In overturning a lower court ruling, the Texas Supreme Court has ruled that insurance contracts do not require an insurer to pay a
policyholder for the vehicle’s so-called diminished value.
In the case of American Manufacturers Mutual Insurance Co., et al v.
Schaefer, Gary Schaefer filed a class action lawsuit against several insurance companies seeking a ruling that personal auto policies cover diminished value. The district court granted summary judgment in favor of the insurer, but the Court of Appeals for the Ninth Judicial District reversed that decision.

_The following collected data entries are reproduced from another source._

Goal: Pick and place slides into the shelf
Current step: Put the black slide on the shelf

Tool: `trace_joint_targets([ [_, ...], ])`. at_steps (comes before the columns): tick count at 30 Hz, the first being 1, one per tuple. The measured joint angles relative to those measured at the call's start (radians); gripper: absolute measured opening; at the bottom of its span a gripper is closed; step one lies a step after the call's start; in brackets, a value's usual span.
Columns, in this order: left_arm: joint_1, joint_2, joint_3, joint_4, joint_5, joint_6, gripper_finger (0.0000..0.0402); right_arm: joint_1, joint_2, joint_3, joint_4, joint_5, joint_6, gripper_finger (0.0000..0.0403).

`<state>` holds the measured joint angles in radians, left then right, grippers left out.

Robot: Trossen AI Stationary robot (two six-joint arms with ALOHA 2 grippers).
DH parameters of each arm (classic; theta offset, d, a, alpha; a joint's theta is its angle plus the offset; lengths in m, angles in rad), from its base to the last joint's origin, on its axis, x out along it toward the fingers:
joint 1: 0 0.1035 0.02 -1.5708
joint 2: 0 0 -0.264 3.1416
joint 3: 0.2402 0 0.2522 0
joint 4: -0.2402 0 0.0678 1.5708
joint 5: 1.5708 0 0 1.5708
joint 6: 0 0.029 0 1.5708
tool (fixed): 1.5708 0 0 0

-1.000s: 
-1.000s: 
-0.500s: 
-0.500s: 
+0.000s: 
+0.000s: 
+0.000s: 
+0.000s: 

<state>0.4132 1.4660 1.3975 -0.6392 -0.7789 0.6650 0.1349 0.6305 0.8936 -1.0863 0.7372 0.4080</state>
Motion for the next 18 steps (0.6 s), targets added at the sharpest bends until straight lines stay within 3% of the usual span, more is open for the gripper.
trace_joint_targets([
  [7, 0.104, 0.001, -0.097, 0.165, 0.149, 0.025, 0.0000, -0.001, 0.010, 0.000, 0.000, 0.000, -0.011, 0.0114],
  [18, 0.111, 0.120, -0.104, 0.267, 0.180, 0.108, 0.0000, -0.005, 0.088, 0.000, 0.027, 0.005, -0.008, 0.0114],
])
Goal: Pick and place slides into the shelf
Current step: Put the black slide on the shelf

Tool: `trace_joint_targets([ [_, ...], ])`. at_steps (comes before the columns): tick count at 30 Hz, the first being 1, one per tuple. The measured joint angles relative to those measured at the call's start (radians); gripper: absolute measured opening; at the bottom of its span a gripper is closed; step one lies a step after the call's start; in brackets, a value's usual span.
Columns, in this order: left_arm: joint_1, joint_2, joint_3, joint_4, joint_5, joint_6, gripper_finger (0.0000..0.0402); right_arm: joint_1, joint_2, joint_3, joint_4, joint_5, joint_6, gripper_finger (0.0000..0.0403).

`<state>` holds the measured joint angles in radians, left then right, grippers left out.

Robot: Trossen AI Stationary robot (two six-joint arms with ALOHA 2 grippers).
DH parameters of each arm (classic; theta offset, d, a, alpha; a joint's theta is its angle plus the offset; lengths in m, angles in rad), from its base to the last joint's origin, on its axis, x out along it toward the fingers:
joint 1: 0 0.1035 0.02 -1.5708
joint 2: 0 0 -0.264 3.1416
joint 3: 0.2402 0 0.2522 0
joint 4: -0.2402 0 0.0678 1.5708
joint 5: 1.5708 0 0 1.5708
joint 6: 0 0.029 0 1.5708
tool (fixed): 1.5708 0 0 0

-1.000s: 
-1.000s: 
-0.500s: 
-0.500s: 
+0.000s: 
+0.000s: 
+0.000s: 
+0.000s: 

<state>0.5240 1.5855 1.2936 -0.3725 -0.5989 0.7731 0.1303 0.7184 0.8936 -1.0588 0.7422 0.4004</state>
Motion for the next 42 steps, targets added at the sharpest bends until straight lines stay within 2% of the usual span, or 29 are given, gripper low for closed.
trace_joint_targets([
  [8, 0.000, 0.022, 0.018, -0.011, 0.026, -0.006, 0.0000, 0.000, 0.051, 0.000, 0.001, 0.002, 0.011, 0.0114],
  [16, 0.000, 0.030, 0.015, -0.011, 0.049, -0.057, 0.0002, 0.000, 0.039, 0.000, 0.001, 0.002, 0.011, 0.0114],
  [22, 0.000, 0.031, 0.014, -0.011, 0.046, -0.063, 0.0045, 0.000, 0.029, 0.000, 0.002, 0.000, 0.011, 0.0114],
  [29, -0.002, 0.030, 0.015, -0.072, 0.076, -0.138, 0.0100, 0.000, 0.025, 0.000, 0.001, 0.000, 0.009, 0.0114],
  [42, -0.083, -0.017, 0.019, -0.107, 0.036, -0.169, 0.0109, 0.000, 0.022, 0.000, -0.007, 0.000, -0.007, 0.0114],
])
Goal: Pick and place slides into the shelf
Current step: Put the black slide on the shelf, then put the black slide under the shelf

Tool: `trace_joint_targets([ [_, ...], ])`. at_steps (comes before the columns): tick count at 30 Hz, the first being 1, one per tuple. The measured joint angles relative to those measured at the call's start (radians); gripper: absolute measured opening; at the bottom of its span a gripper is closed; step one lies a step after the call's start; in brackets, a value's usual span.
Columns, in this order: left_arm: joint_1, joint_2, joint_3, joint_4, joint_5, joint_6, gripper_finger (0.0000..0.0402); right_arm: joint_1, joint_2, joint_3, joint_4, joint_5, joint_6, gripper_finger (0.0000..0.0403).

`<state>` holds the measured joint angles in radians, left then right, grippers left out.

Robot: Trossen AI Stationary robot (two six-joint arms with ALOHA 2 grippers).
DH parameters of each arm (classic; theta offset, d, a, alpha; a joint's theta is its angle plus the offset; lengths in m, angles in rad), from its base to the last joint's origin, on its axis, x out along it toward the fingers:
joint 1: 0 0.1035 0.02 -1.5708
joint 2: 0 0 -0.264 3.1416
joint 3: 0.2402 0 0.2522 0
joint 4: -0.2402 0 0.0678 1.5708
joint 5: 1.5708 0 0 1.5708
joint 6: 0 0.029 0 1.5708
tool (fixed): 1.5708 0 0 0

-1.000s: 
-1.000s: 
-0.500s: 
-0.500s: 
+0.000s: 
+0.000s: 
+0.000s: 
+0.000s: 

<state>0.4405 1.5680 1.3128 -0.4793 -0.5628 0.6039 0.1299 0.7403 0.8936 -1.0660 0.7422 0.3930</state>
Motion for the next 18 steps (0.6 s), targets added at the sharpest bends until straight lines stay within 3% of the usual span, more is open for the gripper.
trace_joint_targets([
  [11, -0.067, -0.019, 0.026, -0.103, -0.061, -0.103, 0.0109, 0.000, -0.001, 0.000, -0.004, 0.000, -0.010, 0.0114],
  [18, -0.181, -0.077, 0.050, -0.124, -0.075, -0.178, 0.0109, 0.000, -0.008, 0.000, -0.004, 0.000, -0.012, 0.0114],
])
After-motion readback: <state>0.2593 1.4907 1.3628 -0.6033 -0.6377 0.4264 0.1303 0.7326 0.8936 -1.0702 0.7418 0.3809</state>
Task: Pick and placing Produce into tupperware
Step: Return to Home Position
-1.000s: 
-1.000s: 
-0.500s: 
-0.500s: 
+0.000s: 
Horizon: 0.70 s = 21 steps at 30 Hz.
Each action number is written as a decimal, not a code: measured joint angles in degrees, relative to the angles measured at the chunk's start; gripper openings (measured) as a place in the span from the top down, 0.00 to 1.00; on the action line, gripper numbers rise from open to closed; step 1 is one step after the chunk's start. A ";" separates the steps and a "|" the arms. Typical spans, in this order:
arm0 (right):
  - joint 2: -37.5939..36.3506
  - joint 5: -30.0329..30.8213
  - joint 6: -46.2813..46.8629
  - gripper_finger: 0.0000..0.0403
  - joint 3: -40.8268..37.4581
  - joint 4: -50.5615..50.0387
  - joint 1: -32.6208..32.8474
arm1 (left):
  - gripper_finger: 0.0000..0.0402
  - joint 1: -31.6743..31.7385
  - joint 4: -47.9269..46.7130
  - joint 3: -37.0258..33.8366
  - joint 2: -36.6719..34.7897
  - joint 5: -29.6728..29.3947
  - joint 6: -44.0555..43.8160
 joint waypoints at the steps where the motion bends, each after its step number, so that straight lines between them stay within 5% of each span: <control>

“The Texas Supreme Court correctly ruled that the contract language is clear-cut and does not require the payment for diminished value when a vehicle has been fully and adequately repaired,” said Donald Hanson, southwestern regional manager for the National Association of Independent Insurers (NAII).
The court said that to expand the ordinary meaning of repair to include an intangible, diminished value element would ignore the policy’s language or give the contract’s text a meaning it never intended. In addition, the court took into account arguments advanced in an amicus brief filed by NAII that cited the Texas Department of Insurance bulletin as well as numerous other
state court decisions that state an insurer is not obligated to pay for diminished value.
Within the last few years there have been numerous court decisions
supporting insurers on the issue of diminished value. State supreme and appellate courts in Alabama, Delaware, Florida, Louisiana, Maine, Missouri, South Carolina, and Wisconsin have recently addressed the issue and ruled that diminished value is not recoverable.
“Earlier this year the South Carolina Supreme Court rejected the diminished value argument. Now with this decision, Texas is in the mainstream regarding the issue. As in Texas, most of these caseshave been dismissed based on clear, unambiguous policy language,” said Hanson.